▶ **What you have to do**: Copy each line below in which the string "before" occurs.
§
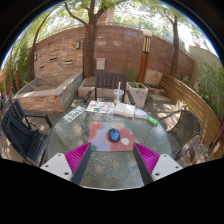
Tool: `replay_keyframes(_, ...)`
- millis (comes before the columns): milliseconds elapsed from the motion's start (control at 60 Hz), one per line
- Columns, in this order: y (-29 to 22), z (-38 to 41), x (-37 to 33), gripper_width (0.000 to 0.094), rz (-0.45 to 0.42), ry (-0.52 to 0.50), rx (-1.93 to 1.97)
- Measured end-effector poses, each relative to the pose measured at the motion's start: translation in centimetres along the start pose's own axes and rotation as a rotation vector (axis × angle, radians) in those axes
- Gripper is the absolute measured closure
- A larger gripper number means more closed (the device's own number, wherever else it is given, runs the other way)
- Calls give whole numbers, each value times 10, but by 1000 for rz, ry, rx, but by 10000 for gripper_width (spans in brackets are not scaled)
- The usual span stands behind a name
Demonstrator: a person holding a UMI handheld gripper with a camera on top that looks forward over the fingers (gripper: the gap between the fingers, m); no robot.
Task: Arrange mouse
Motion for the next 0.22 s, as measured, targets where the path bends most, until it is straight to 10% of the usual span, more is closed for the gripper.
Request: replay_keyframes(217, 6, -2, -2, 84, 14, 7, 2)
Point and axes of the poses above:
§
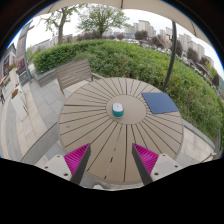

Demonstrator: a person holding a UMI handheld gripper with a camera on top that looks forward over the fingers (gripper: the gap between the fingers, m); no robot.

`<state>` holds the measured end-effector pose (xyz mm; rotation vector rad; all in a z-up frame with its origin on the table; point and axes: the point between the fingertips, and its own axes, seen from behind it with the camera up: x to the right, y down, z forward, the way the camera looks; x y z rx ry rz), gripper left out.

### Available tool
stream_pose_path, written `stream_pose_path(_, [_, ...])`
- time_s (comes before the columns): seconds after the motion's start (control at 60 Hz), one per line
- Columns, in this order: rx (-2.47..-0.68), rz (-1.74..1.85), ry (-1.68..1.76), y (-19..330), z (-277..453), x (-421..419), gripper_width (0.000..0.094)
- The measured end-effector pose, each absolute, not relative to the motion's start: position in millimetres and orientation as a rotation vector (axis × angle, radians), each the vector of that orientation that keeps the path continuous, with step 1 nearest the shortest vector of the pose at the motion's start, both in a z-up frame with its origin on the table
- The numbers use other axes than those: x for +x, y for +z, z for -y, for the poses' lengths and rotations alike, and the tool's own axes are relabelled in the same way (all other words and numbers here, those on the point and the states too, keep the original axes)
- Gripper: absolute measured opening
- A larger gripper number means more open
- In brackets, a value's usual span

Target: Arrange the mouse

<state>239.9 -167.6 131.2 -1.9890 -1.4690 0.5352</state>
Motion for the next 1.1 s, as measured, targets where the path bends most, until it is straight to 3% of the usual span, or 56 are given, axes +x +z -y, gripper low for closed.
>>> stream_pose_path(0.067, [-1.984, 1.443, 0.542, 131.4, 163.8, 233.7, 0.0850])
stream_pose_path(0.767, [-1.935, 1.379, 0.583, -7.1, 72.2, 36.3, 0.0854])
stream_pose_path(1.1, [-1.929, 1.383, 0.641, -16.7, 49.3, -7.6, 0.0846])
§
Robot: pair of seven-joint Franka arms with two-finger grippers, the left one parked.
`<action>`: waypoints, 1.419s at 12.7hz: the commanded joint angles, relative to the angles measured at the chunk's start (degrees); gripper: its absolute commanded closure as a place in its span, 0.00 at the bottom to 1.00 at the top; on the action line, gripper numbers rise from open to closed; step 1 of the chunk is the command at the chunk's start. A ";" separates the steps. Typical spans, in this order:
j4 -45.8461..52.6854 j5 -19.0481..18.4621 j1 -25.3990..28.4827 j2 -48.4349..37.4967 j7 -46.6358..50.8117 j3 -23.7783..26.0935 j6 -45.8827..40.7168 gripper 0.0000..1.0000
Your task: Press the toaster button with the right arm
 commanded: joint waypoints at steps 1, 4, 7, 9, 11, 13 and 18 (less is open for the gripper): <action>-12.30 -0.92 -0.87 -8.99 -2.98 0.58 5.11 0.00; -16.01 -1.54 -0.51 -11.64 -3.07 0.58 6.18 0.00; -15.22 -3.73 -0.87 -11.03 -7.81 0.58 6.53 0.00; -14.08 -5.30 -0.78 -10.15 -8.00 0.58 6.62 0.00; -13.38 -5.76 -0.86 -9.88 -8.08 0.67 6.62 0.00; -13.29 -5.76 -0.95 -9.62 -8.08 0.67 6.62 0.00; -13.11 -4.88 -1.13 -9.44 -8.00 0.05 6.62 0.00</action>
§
▶ **Expected answer**:
- millis (comes before the columns): milliseconds elapsed from the motion's start (control at 60 Hz), one per line
- time_s (comes before the columns): seconds after the motion's start (control at 60 Hz), one per line

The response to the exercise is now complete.